Data records:
• • •
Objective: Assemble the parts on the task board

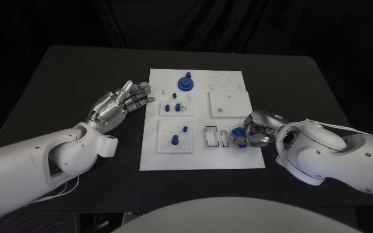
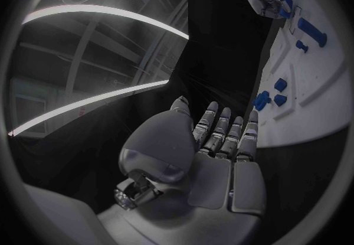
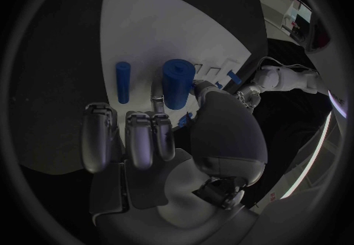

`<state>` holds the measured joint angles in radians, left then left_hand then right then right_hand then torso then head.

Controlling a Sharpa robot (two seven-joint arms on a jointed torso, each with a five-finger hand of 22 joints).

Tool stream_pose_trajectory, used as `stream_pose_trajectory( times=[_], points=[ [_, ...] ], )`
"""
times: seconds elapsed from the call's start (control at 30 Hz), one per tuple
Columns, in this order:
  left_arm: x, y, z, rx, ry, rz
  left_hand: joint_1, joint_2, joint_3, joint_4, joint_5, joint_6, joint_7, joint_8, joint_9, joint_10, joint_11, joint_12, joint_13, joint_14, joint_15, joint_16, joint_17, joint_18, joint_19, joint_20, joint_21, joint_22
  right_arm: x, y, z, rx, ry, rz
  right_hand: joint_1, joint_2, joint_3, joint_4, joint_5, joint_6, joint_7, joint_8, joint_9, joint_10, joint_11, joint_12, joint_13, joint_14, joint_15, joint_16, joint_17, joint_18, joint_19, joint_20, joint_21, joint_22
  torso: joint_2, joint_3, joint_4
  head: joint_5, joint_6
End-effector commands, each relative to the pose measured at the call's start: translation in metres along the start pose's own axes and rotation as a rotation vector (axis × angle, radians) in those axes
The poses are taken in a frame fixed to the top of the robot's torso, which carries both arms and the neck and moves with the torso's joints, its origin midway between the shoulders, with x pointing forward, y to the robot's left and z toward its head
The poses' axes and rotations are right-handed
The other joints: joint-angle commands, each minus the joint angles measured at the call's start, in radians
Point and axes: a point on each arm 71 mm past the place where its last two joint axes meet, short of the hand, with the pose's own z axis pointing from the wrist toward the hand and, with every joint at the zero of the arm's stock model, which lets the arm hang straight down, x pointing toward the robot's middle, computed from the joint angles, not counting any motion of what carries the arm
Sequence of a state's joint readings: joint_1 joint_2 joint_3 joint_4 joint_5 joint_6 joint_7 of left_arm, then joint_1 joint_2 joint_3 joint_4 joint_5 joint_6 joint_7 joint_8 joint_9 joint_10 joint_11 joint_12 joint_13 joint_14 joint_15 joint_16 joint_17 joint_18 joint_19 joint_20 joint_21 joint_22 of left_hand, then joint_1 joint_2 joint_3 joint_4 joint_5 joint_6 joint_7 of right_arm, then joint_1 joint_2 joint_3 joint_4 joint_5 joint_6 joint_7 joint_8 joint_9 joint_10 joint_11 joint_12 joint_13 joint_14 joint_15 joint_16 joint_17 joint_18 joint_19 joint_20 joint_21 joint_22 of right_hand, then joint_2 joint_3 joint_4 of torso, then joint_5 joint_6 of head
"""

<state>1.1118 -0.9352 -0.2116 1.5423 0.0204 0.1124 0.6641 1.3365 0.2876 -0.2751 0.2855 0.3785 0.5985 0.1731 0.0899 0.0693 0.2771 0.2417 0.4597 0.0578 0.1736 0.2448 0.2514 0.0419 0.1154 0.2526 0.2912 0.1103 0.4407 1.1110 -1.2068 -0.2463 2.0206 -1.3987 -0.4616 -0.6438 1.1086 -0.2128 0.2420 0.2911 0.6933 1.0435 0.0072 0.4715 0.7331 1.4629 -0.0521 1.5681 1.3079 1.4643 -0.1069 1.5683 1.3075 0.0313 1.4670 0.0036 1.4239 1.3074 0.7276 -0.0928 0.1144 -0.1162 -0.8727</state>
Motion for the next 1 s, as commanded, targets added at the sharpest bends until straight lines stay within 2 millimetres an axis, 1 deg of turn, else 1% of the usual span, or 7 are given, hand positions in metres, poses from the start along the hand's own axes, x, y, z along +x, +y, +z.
stream_pose_trajectory(
  times=[0.03, 0.13, 0.27, 0.5, 0.73, 0.87, 1.0],
  points=[
    [0.002, 0.0, 0.0, 0.005, 0.016, -0.011, 0.011, 0.0, 0.006, -0.002, 0.004, -0.005, 0.061, 0.006, -0.001, 0.0, 0.005, -0.005, 0.0, -0.002, 0.004, 0.003, 0.001, -0.003, -0.004, 0.002, 0.0, -0.001, -0.007, 0.006, -0.003, 0.003, -0.031, 0.137, 0.065, 0.059, 0.072, -0.067, 0.005, -0.001, -0.007, 0.005, 0.005, 0.108, -0.011, 0.003, 0.263, 0.107, -0.009, 0.003, 0.263, 0.006, 0.047, -0.006, -0.004, 0.214, -0.001, -0.0004, -0.0004, 0.0, 0.0],
    [0.003, 0.001, 0.001, 0.004, 0.017, -0.011, 0.011, 0.0, 0.006, -0.002, 0.004, -0.005, 0.061, 0.006, -0.001, 0.0, 0.005, -0.005, 0.0, -0.002, 0.004, 0.003, 0.001, -0.003, -0.004, 0.002, 0.0, -0.001, -0.008, 0.012, -0.004, -0.005, -0.017, 0.172, 0.052, 0.058, 0.071, -0.059, 0.001, -0.006, -0.007, 0.006, 0.013, 0.108, -0.012, 0.003, 0.263, 0.107, -0.009, 0.003, 0.263, 0.007, 0.046, -0.007, -0.006, 0.213, 0.0, -0.0004, -0.0005, -0.001, 0.0],
    [0.003, 0.001, 0.002, 0.004, 0.019, -0.013, 0.012, 0.0, 0.007, -0.002, 0.005, -0.005, 0.062, 0.007, -0.001, 0.0, 0.006, -0.004, 0.0, -0.002, 0.004, 0.004, 0.001, -0.003, -0.004, 0.002, 0.001, -0.001, -0.006, 0.018, -0.003, -0.012, 0.01, 0.194, -0.002, 0.062, 0.056, -0.015, -0.077, -0.014, -0.003, 0.002, 0.028, 0.108, -0.009, 0.003, 0.263, 0.107, -0.008, 0.003, 0.263, 0.008, 0.044, -0.006, -0.013, 0.211, -0.001, -0.0012, 0.0007, 0.001, 0.0],
    [0.003, 0.001, 0.001, 0.003, 0.018, -0.012, 0.012, 0.0, 0.007, -0.002, 0.005, -0.005, 0.062, 0.007, -0.001, 0.0, 0.006, -0.004, 0.0, -0.002, 0.004, 0.004, 0.001, -0.003, -0.004, 0.002, 0.001, -0.001, -0.003, 0.027, 0.002, -0.034, 0.026, 0.207, -0.016, 0.066, 0.048, -0.004, -0.12, -0.02, 0.0, -0.006, 0.034, 0.108, -0.006, 0.003, 0.263, 0.107, -0.006, 0.003, 0.263, 0.01, 0.041, -0.006, -0.021, 0.208, 0.0, -0.0035, 0.0027, 0.007, 0.0],
    [0.005, 0.002, 0.003, 0.002, 0.024, -0.015, 0.012, 0.0, 0.007, -0.002, 0.005, -0.005, 0.062, 0.007, -0.001, 0.0, 0.006, -0.004, 0.0, -0.002, 0.004, 0.004, 0.001, -0.003, -0.004, 0.002, 0.001, -0.001, 0.002, 0.037, 0.007, -0.06, 0.04, 0.204, -0.03, 0.072, 0.04, -0.003, -0.159, -0.022, 0.003, -0.013, 0.038, 0.108, -0.004, 0.003, 0.263, 0.107, -0.004, 0.003, 0.263, 0.011, 0.039, -0.004, -0.027, 0.207, 0.004, -0.003, 0.0052, -0.002, 0.0],
    [0.005, 0.002, 0.003, 0.0, 0.025, -0.016, 0.013, -0.001, 0.008, -0.002, 0.006, -0.006, 0.062, 0.007, -0.001, 0.0, 0.006, -0.004, 0.0, -0.003, 0.005, 0.004, 0.001, -0.004, -0.004, 0.002, 0.001, -0.001, 0.005, 0.04, 0.011, -0.067, 0.045, 0.186, -0.065, 0.081, 0.018, -0.001, -0.224, -0.031, 0.01, -0.032, 0.038, 0.108, 0.002, 0.003, 0.263, 0.107, 0.0, 0.003, 0.263, 0.014, 0.035, 0.0, -0.041, 0.202, 0.003, -0.0019, 0.0032, 0.003, 0.0],
    [0.005, 0.002, 0.003, -0.001, 0.023, -0.015, 0.013, -0.001, 0.008, -0.002, 0.006, -0.006, 0.062, 0.007, -0.001, 0.0, 0.006, -0.004, 0.0, -0.003, 0.005, 0.004, 0.001, -0.004, -0.004, 0.002, 0.001, -0.001, 0.006, 0.041, 0.012, -0.063, 0.054, 0.166, -0.102, 0.087, -0.008, 0.001, -0.283, -0.032, 0.015, -0.043, 0.037, 0.108, 0.007, 0.003, 0.263, 0.107, 0.004, 0.003, 0.263, 0.015, 0.034, 0.003, -0.045, 0.201, 0.003, -0.0031, 0.0044, 0.001, 0.0]
  ],
)
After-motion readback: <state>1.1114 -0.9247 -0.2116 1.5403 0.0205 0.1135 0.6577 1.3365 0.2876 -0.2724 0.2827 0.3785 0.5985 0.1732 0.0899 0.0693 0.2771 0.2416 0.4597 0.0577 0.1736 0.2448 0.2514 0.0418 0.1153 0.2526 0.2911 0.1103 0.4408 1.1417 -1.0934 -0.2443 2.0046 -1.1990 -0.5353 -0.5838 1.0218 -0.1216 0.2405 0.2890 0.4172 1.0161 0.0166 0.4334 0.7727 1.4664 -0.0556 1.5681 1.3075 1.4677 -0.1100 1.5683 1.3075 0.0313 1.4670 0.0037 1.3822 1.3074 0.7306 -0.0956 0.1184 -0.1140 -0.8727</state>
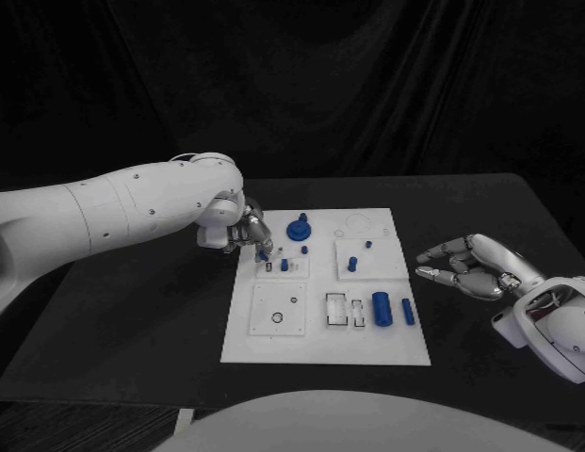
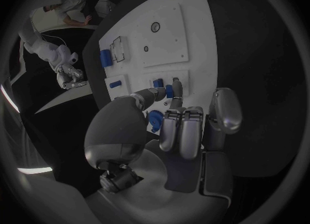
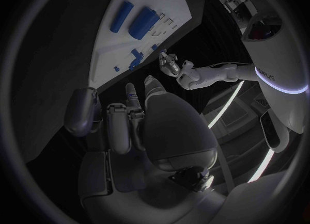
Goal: Assemble the parts on the task board
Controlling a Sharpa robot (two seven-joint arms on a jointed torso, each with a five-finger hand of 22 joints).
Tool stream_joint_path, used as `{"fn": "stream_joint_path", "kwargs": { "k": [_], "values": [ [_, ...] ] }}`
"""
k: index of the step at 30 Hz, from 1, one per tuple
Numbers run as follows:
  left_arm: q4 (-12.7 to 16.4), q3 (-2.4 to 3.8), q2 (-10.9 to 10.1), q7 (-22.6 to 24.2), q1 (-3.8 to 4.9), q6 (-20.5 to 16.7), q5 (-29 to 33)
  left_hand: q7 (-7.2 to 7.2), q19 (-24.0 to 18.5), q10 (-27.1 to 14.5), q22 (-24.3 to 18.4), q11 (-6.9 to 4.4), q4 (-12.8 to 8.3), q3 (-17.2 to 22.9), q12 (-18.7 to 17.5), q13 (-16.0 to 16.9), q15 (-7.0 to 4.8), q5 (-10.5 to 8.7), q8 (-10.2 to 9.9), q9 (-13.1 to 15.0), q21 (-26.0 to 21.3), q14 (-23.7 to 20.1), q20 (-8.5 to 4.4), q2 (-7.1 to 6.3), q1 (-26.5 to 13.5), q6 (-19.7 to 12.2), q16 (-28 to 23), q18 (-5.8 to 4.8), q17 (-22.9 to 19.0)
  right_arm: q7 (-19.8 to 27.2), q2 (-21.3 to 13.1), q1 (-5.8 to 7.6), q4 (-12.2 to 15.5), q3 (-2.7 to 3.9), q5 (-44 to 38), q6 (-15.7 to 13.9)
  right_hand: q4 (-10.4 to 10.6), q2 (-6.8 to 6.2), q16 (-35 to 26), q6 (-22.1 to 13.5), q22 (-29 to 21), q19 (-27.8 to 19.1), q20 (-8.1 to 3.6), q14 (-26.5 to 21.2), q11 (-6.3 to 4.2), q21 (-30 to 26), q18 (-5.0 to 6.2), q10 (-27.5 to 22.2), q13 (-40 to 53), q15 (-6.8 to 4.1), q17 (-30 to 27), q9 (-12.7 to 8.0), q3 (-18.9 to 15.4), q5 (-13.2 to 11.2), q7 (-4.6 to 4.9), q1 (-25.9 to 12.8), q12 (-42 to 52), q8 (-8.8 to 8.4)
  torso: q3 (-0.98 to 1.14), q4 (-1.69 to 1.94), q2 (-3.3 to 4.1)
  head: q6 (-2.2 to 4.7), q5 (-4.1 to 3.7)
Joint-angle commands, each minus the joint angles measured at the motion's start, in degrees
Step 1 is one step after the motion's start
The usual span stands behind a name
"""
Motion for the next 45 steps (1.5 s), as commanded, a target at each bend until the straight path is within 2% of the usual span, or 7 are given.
{"fn": "stream_joint_path", "kwargs": {
  "k": [1, 9, 21, 31, 45],
  "values": [
    [-0.3, 0.05, 0.3, -0.2, -0.31, 0.3, 1.1, 0.15, -0.5, 6.0, 8.6, 0.41, -3.6, 3.1, 0.2, 15.1, 0.41, -0.26, -0.3, -0.1, -0.2, 5.8, 0.0, 0.12, -0.5, -0.5, 0.2, 0.51, 15.1, -0.8, 0.0, -0.19, 0.0, 0.03, 0.0, 0.4, 0.1, 0.04, -0.2, 0.4, 8.6, -0.2, 0.35, 4.2, 0.23, -0.3, 0.36, 4.3, 13.1, 0.31, 8.5, 0.0, 0.3, 0.2, 0.2, 0.4, -0.3, -0.38, 0.01, 0.05, -0.06, -0.01, 0.06],
    [0.3, 0.05, 0.5, 1.7, -1.39, -3.8, -4.5, 0.25, -0.4, 6.0, 8.6, 0.58, -3.7, 2.4, 0.2, 15.1, 0.58, -1.37, -0.6, -0.3, 0.0, 5.8, 0.14, 0.49, -1.4, -0.6, 0.2, 0.45, 15.1, -0.8, 0.0, -0.29, 0.1, 0.03, 0.0, 0.4, 0.1, 0.04, -0.2, 0.4, 8.7, -0.2, 0.35, 4.1, 0.24, -0.3, 0.36, 4.2, 13.0, 0.32, 8.5, -0.1, 0.4, 0.3, 0.22, 0.5, -0.4, -0.39, -0.03, 0.02, -0.06, -0.01, 0.22],
    [0.9, 0.04, 0.4, 2.5, -2.43, -6.5, -6.1, 0.24, -0.3, 6.0, 8.7, 0.58, -3.6, 2.3, 0.2, 15.1, 0.6, -1.61, -0.7, -0.4, 0.2, 5.8, 0.17, 0.63, -1.6, -0.6, 0.2, 0.42, 15.1, -0.8, 0.0, -0.36, 0.0, 0.02, 0.0, 0.6, 0.1, 0.02, -0.3, 0.4, 8.6, -0.2, 0.36, 4.1, 0.25, -0.4, 0.38, 4.2, 13.0, 0.33, 8.4, -0.1, 0.4, 0.3, 0.23, 0.5, -0.4, -0.41, 0.02, 0.04, -0.06, -0.01, 0.26],
    [0.8, 0.04, 0.6, 2.7, -2.73, -6.7, -6.2, 0.23, -0.4, 6.0, 8.6, 0.58, -3.6, 2.2, 0.2, 15.1, 0.6, -1.71, -0.7, -0.4, 0.0, 5.8, 0.19, 0.77, -1.7, -0.6, 0.2, 0.46, 15.1, -1.0, 0.2, -0.39, -0.1, 0.02, 0.0, 1.0, 0.1, 0.01, -0.4, 0.4, 8.6, -0.2, 0.38, 4.1, 0.27, -0.5, 0.4, 4.2, 13.0, 0.34, 8.4, -0.1, 0.4, 0.4, 0.24, 0.6, -0.4, -0.42, 0.03, 0.01, -0.08, -0.01, 0.47],
    [0.9, 0.04, 0.5, 2.4, -3.74, -5.9, -6.2, 0.21, -0.5, 6.0, 8.6, 0.56, -3.7, 2.2, 0.2, 15.1, 0.6, -1.7, -0.7, -0.4, -0.1, 5.8, 0.2, 0.9, -1.6, -0.6, 0.2, 0.5, 15.1, -1.3, 0.2, -0.4, -0.2, 0.02, 0.0, 1.4, 0.1, 0.0, -0.4, 0.4, 8.6, -0.2, 0.39, 4.1, 0.28, -0.5, 0.4, 4.1, 12.9, 0.36, 8.3, -0.1, 0.4, 0.5, 0.25, 0.6, -0.5, -0.42, 0.0, 0.03, -0.05, -0.01, 0.65]
  ]
}}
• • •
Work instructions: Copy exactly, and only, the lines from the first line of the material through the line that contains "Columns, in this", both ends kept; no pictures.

Response:
Objective: Assemble the parts on the task board


`<state>` holds the measured joint angles in radians, left then left_hand then right then right_hand then torso then head.

Controlling a Sharpa robot (two seven-joint arms on a jointed torso, each with a five-finger hand of 22 joints).

Tool stream_pose_trajectory, used as `stream_pose_trajectory( times=[_], points=[ [_, ...] ], )`
"""
times: seconds elapsed from the call's start (control at 30 Hz), one per tuple
Columns, in this order:

The exercise is finished and nothing remains.